Normalized path `p` is constructed using the following rules:

- On Windows, all `/` separators are converted to `\`.
- Consecutive directory separators are collapsed into one.
- Non-root trailing directory separator is removed.
- Unnecessary current directory `.` components are removed.
- Parent directory `..` components are resolved where possible.
- Initial `..` components in an absolute path are dropped.
- Initial `..` components in a relative path are kept.
- Empty path is resolved to `.` (current directory).

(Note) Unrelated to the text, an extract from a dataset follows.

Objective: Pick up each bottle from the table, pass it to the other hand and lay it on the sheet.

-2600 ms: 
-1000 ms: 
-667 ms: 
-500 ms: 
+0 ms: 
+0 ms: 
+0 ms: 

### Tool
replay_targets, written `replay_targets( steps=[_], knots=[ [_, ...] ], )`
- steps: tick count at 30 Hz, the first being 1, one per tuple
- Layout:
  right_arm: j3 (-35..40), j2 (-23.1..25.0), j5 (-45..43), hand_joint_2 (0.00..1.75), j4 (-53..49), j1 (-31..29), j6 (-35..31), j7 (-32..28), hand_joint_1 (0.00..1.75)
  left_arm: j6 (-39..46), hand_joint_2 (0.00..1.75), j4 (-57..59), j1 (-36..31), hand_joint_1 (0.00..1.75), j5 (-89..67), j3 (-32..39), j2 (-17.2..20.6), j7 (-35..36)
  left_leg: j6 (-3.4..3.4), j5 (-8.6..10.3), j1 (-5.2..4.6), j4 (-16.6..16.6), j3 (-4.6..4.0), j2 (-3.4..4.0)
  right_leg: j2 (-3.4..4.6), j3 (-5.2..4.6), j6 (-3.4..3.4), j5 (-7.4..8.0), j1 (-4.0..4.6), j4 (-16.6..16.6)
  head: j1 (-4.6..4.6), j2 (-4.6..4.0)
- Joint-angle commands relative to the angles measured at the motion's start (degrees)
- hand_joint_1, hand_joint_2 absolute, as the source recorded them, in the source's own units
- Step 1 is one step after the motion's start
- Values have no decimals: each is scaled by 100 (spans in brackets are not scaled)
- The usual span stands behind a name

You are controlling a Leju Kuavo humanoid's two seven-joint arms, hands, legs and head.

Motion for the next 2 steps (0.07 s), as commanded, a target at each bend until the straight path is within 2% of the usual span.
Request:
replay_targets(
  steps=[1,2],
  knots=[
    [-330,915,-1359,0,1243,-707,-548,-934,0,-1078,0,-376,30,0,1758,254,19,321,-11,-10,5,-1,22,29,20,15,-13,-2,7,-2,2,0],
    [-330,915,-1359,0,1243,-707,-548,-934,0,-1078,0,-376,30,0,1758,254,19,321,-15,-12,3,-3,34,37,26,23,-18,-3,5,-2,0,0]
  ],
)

| Input     | Output |   | Input     | Output |
| --------- |------- | - | --------- |------- |
| *(empty)* | `.`    |   | `/`       | `/`    |
| `.`       | `.`    |   | `/.`      | `/`    |
| `..`      | `..`   |   | `/..`     | `/`    |
| `a/`      | `a`    |   | `/a/`     | `/a`   |
| `a//`     | `a`    |   | `/a//`    | `/a`   |
| `a/.`     | `a`    |   | `/a/.`    | `/a`   |
| `a/..`    | `.`    |   | `/a/..`   | `/`    |
| `./a`     | `a`    |   | `/./a`    | `/a`   |
| `../a`    | `../a` |   | `/../a`   | `/a`   |
| `a//b`    | `a/b`  |   | `/a//b`   | `/a/b` |
| `a/./b`   | `a/b`  |   | `/a/./b`  | `/a/b` |
| `a/../b`  | `b`    |   | `/a/../b` | `/b`   |

Canonical path `P` works similarly to `p` but has some differences:

- Evaluation will fail for a non-existent path.
- Result will always be an absolute path.
- If path is a symbolic link, it will be resolved.

Trailing separator filters `z` and `Z` can be useful when dealing with root and unnormalized paths.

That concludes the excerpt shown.